I'm currently editing a video with footage coming from a XDCAM EX (clips are in 1080p25), and old Betacam SP tapes shot 10 years ago (that's 576i50, obviously) that I have digitized with a Blackmagic Multibridge in Apple ProRes HQ. The final edit will be converted to DVD to sell to the public, so I decided to make a PAL sequence in FCP. The Beta SP clips are working nicely, but the problems come when we put HD clips in the PAL sequence.

The way FCP handles the conversion to interlaced is HORRENDOUS. I can't understand why they still haven't managed to understand the way these things work (that said, Premiere doesn't work much better, and the same can be said about most NLE's). And it is so simple. In case some smart guy responsible of this is reading the forums, I will explain it, just open your ears:

1- Fields are in fact independent frames. Back in the era of vacuum tubes, when television was invented, engineers saw that resolution could be somewhat improved by using the interlacing trick, but that was just that, a trick that displaced consecutive frames by half a line vertically.

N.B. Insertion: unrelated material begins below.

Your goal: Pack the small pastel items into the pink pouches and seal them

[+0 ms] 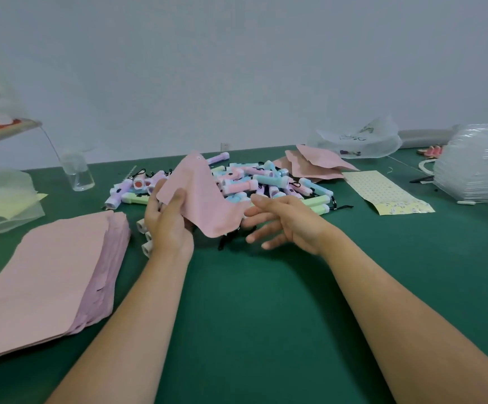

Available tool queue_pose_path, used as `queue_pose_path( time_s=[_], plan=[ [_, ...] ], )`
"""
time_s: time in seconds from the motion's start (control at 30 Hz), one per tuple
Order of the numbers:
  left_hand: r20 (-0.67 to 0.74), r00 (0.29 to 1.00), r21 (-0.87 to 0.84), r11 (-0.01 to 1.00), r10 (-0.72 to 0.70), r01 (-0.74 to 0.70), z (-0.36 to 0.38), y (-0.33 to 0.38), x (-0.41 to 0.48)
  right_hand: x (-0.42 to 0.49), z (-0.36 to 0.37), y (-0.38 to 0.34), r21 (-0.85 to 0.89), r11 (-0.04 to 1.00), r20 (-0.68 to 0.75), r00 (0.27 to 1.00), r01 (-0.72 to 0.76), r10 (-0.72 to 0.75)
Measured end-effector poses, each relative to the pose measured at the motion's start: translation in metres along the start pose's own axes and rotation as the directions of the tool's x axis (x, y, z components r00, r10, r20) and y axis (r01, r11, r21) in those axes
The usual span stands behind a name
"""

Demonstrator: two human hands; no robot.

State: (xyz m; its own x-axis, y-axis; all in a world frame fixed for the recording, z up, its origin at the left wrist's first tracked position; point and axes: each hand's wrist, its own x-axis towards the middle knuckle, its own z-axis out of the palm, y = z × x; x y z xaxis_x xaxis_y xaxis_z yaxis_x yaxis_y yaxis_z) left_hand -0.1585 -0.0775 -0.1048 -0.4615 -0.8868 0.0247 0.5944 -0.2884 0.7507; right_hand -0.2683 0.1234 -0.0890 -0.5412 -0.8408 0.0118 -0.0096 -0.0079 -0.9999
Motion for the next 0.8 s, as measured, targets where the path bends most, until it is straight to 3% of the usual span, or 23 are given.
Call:
queue_pose_path(
  time_s=[0.17, 0.3, 0.4, 0.5, 0.63, 0.7, 0.8],
  plan=[
    [0.051, 0.998, -0.044, 0.998, -0.043, 0.045, 0.004, -0.007, 0.0, 0.007, -0.006, 0.006, -0.005, 0.997, -0.092, 0.993, -0.079, 0.078],
    [0.184, 0.98, -0.091, 0.991, -0.078, 0.096, 0.003, -0.003, -0.001, 0.011, -0.006, 0.009, 0.219, 0.973, -0.161, 0.981, -0.068, 0.105],
    [0.21, 0.975, -0.129, 0.986, -0.073, 0.102, 0.001, 0.001, -0.003, 0.014, -0.002, 0.006, 0.322, 0.944, -0.093, 0.989, -0.078, 0.114],
    [0.196, 0.978, -0.149, 0.984, -0.072, 0.102, -0.002, 0.002, 0.0, 0.013, 0.007, 0.005, 0.253, 0.958, 0.002, 0.99, -0.137, 0.142],
    [0.19, 0.98, -0.103, 0.991, -0.059, 0.08, -0.013, 0.005, -0.002, 0.011, 0.018, 0.009, 0.108, 0.985, -0.072, 0.987, -0.133, 0.141],
    [0.163, 0.986, -0.031, 0.999, -0.038, 0.043, -0.017, 0.007, -0.004, 0.009, 0.017, 0.008, 0.038, 0.997, -0.147, 0.987, -0.059, 0.064],
    [0.135, 0.976, 0.327, 0.922, 0.171, -0.207, -0.014, 0.008, -0.012, 0.006, 0.011, 0.004, 0.002, 0.995, -0.294, 0.951, 0.099, -0.094]
  ],
)
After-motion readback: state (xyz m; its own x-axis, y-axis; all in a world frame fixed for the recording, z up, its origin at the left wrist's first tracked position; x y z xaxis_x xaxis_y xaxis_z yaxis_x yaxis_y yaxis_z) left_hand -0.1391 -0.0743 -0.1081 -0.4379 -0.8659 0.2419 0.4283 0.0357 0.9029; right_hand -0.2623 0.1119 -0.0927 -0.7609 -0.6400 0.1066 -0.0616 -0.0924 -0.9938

But, when things became digital, instead of conserving the independency between fields, some smart guy thought that two fields could be blended to make a full frame. And that's when the problems started.

Because for almost every operation that involves a displacement of the pixels in one or another way, the interlaced frames must be deinterlaced in two fields, processed, and then reinterlaced again. And in most cases, this is not being done properly.

2- When a progressive image has to be converted to interlaced, you can't just pick the odd lines to make the odd field, and the even lines to make the even field. NO. THAT'S NOT THE WAY VIDEO CAMERAS WORK. For God's shake, just read a good book about video cameras, and you'll learn that, in order to produce a good image, without aliasing, flickering, and all the other weird effects related with interlacing, what video cameras are doing is just BLENDING TWO CONSECUTIVE ROWS OF PIXELS IN THE CCD TO MAKE EACH VIDEO LINE. Rows 1 & 2 form line 0, rows 3 & 4 forms line 2, etc. And then, in the next field, they switch pairs. Rows 2&3 form line 1, rows 4&5 forms line 3... And this applies not only to SD cameras, but also to HD cameras.

So I just wonder WHY AREN'T NLE'S WORKING LIKE THAT. Just give it a try, put an HD clip in a SD sequence, and you'll discover a full bunch of weird effects.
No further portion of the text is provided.